| EXERCISE AIM |
Report each line of the entries below that has the word "from" in it.

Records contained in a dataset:
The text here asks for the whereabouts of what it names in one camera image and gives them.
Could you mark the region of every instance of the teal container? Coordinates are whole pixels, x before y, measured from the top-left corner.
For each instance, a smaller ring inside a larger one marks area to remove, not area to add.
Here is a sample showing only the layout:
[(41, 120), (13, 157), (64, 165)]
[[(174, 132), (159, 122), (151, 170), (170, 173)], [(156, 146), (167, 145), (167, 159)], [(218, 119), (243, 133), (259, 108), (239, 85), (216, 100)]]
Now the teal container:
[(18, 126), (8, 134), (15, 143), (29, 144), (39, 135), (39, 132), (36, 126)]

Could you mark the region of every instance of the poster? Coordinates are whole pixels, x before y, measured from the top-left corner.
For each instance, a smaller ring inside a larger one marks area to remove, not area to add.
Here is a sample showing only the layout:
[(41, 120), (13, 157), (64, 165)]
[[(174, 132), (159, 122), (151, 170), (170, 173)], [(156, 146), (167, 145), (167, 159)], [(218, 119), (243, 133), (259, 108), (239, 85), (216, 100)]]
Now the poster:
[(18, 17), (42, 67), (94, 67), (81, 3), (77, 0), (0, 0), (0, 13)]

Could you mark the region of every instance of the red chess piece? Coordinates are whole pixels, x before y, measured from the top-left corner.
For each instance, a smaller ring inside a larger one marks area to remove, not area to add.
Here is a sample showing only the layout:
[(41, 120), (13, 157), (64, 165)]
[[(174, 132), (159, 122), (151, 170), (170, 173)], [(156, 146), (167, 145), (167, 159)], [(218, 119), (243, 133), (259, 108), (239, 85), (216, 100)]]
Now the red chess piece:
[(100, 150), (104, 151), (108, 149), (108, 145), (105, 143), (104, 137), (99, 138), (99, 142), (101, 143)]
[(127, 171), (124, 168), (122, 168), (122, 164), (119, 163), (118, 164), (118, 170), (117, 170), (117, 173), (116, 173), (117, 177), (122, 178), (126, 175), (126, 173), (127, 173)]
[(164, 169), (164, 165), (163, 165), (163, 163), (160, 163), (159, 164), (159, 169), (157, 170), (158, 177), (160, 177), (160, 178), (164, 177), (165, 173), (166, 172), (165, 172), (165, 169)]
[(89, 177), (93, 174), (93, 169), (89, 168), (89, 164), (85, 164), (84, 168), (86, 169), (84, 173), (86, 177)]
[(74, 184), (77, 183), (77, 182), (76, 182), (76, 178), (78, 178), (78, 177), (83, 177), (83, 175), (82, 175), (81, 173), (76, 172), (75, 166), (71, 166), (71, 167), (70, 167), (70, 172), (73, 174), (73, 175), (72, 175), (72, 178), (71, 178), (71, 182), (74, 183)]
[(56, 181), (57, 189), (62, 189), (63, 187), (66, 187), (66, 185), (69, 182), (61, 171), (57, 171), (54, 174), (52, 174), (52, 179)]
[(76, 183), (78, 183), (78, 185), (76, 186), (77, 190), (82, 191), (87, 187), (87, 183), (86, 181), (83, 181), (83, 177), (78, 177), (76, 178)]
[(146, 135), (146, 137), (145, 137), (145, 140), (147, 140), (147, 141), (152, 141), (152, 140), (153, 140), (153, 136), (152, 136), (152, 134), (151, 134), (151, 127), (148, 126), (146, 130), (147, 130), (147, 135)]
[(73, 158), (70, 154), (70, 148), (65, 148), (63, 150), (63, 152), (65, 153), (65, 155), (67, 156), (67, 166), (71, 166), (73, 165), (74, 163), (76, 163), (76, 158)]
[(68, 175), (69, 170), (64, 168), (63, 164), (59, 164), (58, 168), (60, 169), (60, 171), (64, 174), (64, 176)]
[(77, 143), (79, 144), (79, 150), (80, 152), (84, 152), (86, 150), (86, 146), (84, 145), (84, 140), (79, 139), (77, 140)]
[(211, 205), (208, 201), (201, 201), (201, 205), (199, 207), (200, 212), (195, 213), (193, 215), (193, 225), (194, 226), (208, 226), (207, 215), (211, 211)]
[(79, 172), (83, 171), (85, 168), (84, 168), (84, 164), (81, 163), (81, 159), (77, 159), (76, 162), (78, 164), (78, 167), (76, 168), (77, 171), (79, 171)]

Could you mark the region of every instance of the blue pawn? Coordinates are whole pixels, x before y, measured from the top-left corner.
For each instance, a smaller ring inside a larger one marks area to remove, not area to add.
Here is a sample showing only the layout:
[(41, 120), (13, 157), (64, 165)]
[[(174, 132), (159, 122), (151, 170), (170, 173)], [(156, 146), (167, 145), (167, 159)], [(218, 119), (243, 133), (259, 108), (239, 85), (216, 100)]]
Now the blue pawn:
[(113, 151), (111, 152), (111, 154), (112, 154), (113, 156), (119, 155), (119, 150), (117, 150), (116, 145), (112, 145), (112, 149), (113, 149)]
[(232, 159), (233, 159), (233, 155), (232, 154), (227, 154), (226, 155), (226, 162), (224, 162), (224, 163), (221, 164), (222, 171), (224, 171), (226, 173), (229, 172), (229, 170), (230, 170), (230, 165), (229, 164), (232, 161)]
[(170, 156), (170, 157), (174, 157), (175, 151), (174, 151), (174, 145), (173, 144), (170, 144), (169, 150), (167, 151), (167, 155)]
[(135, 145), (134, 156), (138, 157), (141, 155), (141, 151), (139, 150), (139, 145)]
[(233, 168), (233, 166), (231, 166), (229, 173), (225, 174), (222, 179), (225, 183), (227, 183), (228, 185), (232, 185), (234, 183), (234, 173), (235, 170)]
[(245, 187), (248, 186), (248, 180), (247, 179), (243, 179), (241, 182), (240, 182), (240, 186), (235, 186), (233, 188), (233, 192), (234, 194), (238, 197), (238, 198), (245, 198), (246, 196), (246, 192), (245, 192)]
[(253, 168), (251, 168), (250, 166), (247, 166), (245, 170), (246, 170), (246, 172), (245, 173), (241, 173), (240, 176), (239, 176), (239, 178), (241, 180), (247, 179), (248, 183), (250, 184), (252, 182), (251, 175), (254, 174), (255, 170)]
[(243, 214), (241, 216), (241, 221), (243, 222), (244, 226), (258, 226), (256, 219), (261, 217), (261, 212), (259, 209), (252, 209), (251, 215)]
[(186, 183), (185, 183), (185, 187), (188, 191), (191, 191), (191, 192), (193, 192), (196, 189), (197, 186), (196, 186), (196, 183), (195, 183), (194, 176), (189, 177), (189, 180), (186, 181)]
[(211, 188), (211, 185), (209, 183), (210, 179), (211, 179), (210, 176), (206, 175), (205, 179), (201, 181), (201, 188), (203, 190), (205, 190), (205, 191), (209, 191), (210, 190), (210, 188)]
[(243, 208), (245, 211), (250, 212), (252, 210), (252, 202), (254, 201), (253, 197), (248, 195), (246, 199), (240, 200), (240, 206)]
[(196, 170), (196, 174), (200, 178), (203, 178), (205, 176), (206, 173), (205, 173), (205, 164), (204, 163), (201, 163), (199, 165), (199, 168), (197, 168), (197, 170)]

| YOUR RESPONSE |
Could you mark the region of every instance of the teal container? Coordinates are whole pixels, x before y, measured from the top-left corner.
Could you mark the region of every instance of the poster? Coordinates are whole pixels, x before y, measured from the top-left corner.
Could you mark the region of every instance of the red chess piece? Coordinates are whole pixels, x before y, measured from the top-left corner.
Could you mark the region of every instance of the blue pawn? Coordinates are whole pixels, x before y, measured from the top-left corner.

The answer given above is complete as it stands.